* Task instructions: Write out the records again, exactly. Nothing may be dropped.

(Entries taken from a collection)
+--

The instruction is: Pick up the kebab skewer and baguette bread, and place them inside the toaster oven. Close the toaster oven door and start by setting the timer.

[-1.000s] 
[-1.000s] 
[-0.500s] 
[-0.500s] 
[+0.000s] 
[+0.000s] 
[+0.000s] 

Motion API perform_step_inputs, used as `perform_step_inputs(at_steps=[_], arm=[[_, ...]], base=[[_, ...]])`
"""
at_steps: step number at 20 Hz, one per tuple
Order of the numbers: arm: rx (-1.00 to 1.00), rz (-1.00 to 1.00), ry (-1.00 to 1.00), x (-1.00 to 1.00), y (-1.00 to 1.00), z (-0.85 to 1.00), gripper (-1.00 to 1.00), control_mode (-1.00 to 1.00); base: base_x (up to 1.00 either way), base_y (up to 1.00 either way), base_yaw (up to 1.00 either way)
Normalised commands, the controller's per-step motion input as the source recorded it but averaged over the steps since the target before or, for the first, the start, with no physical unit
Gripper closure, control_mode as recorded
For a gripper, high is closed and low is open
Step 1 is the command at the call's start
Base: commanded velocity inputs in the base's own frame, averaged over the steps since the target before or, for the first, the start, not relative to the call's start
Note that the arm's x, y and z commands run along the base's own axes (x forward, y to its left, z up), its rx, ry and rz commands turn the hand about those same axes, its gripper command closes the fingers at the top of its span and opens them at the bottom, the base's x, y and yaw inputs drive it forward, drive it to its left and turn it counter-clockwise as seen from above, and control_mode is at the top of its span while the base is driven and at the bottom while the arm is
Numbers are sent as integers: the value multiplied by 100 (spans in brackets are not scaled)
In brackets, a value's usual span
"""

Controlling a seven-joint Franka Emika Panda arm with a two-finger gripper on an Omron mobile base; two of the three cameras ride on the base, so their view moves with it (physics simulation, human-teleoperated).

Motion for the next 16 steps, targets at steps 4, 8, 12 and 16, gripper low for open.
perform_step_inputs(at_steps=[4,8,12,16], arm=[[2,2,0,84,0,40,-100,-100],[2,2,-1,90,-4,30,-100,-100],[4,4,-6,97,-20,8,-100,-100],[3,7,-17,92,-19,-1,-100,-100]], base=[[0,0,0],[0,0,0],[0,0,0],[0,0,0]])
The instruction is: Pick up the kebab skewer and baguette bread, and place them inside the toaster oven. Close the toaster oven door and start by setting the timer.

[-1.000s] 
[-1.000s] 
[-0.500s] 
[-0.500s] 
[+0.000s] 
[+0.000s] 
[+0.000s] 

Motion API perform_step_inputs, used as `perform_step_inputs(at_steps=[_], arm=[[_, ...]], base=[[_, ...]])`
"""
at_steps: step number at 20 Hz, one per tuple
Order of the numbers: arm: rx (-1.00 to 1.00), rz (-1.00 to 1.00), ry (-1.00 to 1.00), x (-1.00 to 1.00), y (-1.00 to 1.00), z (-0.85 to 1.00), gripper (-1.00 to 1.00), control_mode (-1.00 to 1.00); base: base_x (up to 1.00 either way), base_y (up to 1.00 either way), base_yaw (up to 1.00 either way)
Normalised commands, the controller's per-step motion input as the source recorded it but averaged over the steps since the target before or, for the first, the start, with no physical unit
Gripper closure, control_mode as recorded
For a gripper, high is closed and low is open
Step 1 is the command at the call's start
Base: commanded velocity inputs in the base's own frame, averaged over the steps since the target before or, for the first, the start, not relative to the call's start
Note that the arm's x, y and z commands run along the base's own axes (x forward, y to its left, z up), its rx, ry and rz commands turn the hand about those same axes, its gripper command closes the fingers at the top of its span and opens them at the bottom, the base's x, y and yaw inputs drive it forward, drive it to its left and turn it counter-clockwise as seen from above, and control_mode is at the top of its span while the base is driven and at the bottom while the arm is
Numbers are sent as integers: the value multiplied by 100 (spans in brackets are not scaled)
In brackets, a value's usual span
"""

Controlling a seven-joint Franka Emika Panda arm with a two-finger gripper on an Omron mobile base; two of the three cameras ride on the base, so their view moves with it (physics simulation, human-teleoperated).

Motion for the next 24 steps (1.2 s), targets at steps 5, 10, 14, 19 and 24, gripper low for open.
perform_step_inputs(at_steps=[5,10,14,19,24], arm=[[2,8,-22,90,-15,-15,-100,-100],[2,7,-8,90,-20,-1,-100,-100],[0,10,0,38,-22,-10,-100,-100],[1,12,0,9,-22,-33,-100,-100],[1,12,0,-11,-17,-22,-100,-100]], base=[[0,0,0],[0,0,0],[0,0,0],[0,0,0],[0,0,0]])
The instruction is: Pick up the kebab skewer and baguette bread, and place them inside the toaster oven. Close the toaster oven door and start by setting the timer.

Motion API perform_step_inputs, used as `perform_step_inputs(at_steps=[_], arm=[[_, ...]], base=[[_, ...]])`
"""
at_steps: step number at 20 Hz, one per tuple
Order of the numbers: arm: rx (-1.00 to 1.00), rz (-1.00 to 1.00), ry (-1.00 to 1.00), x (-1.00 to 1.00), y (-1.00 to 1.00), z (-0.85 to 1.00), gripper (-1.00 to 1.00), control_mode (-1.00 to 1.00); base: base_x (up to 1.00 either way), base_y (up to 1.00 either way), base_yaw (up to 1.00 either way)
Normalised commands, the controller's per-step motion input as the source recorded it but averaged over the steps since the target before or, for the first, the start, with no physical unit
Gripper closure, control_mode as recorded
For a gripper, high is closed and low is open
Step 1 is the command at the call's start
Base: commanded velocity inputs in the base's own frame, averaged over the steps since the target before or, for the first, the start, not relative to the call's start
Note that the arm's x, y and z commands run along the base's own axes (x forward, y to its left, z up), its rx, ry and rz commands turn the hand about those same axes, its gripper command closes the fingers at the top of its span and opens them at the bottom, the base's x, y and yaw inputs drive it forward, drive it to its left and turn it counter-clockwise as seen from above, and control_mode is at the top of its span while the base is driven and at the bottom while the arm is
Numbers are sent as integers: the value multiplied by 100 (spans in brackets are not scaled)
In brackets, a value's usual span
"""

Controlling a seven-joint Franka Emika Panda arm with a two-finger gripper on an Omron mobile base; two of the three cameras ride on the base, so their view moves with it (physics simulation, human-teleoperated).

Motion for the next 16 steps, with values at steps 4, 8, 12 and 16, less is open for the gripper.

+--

* Exercise output:
The instruction is: Pick up the kebab skewer and baguette bread, and place them inside the toaster oven. Close the toaster oven door and start by setting the timer.

[-1.000s] 
[-1.000s] 
[-0.500s] 
[-0.500s] 
[+0.000s] 
[+0.000s] 
[+0.000s] 

Motion API perform_step_inputs, used as `perform_step_inputs(at_steps=[_], arm=[[_, ...]], base=[[_, ...]])`
"""
at_steps: step number at 20 Hz, one per tuple
Order of the numbers: arm: rx (-1.00 to 1.00), rz (-1.00 to 1.00), ry (-1.00 to 1.00), x (-1.00 to 1.00), y (-1.00 to 1.00), z (-0.85 to 1.00), gripper (-1.00 to 1.00), control_mode (-1.00 to 1.00); base: base_x (up to 1.00 either way), base_y (up to 1.00 either way), base_yaw (up to 1.00 either way)
Normalised commands, the controller's per-step motion input as the source recorded it but averaged over the steps since the target before or, for the first, the start, with no physical unit
Gripper closure, control_mode as recorded
For a gripper, high is closed and low is open
Step 1 is the command at the call's start
Base: commanded velocity inputs in the base's own frame, averaged over the steps since the target before or, for the first, the start, not relative to the call's start
Note that the arm's x, y and z commands run along the base's own axes (x forward, y to its left, z up), its rx, ry and rz commands turn the hand about those same axes, its gripper command closes the fingers at the top of its span and opens them at the bottom, the base's x, y and yaw inputs drive it forward, drive it to its left and turn it counter-clockwise as seen from above, and control_mode is at the top of its span while the base is driven and at the bottom while the arm is
Numbers are sent as integers: the value multiplied by 100 (spans in brackets are not scaled)
In brackets, a value's usual span
"""

Controlling a seven-joint Franka Emika Panda arm with a two-finger gripper on an Omron mobile base; two of the three cameras ride on the base, so their view moves with it (physics simulation, human-teleoperated).

Motion for the next 16 steps, targets at steps 4, 8, 12 and 16, gripper low for open.
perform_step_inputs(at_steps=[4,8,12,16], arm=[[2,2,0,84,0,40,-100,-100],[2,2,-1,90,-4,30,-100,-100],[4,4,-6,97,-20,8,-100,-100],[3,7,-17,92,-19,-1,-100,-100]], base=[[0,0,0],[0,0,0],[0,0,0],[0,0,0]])
The instruction is: Pick up the kebab skewer and baguette bread, and place them inside the toaster oven. Close the toaster oven door and start by setting the timer.

[-1.000s] 
[-1.000s] 
[-0.500s] 
[-0.500s] 
[+0.000s] 
[+0.000s] 
[+0.000s] 

Motion API perform_step_inputs, used as `perform_step_inputs(at_steps=[_], arm=[[_, ...]], base=[[_, ...]])`
"""
at_steps: step number at 20 Hz, one per tuple
Order of the numbers: arm: rx (-1.00 to 1.00), rz (-1.00 to 1.00), ry (-1.00 to 1.00), x (-1.00 to 1.00), y (-1.00 to 1.00), z (-0.85 to 1.00), gripper (-1.00 to 1.00), control_mode (-1.00 to 1.00); base: base_x (up to 1.00 either way), base_y (up to 1.00 either way), base_yaw (up to 1.00 either way)
Normalised commands, the controller's per-step motion input as the source recorded it but averaged over the steps since the target before or, for the first, the start, with no physical unit
Gripper closure, control_mode as recorded
For a gripper, high is closed and low is open
Step 1 is the command at the call's start
Base: commanded velocity inputs in the base's own frame, averaged over the steps since the target before or, for the first, the start, not relative to the call's start
Note that the arm's x, y and z commands run along the base's own axes (x forward, y to its left, z up), its rx, ry and rz commands turn the hand about those same axes, its gripper command closes the fingers at the top of its span and opens them at the bottom, the base's x, y and yaw inputs drive it forward, drive it to its left and turn it counter-clockwise as seen from above, and control_mode is at the top of its span while the base is driven and at the bottom while the arm is
Numbers are sent as integers: the value multiplied by 100 (spans in brackets are not scaled)
In brackets, a value's usual span
"""

Controlling a seven-joint Franka Emika Panda arm with a two-finger gripper on an Omron mobile base; two of the three cameras ride on the base, so their view moves with it (physics simulation, human-teleoperated).

Motion for the next 24 steps (1.2 s), targets at steps 5, 10, 14, 19 and 24, gripper low for open.
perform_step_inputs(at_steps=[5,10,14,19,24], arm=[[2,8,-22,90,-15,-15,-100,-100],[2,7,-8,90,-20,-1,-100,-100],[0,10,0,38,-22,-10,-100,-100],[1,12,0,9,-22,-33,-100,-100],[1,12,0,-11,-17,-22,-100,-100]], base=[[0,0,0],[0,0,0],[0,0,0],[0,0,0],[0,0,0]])
The instruction is: Pick up the kebab skewer and baguette bread, and place them inside the toaster oven. Close the toaster oven door and start by setting the timer.

Motion API perform_step_inputs, used as `perform_step_inputs(at_steps=[_], arm=[[_, ...]], base=[[_, ...]])`
"""
at_steps: step number at 20 Hz, one per tuple
Order of the numbers: arm: rx (-1.00 to 1.00), rz (-1.00 to 1.00), ry (-1.00 to 1.00), x (-1.00 to 1.00), y (-1.00 to 1.00), z (-0.85 to 1.00), gripper (-1.00 to 1.00), control_mode (-1.00 to 1.00); base: base_x (up to 1.00 either way), base_y (up to 1.00 either way), base_yaw (up to 1.00 either way)
Normalised commands, the controller's per-step motion input as the source recorded it but averaged over the steps since the target before or, for the first, the start, with no physical unit
Gripper closure, control_mode as recorded
For a gripper, high is closed and low is open
Step 1 is the command at the call's start
Base: commanded velocity inputs in the base's own frame, averaged over the steps since the target before or, for the first, the start, not relative to the call's start
Note that the arm's x, y and z commands run along the base's own axes (x forward, y to its left, z up), its rx, ry and rz commands turn the hand about those same axes, its gripper command closes the fingers at the top of its span and opens them at the bottom, the base's x, y and yaw inputs drive it forward, drive it to its left and turn it counter-clockwise as seen from above, and control_mode is at the top of its span while the base is driven and at the bottom while the arm is
Numbers are sent as integers: the value multiplied by 100 (spans in brackets are not scaled)
In brackets, a value's usual span
"""

Controlling a seven-joint Franka Emika Panda arm with a two-finger gripper on an Omron mobile base; two of the three cameras ride on the base, so their view moves with it (physics simulation, human-teleoperated).

Motion for the next 16 steps, with values at steps 4, 8, 12 and 16, less is open for the gripper.

With this, the exercise has been completed.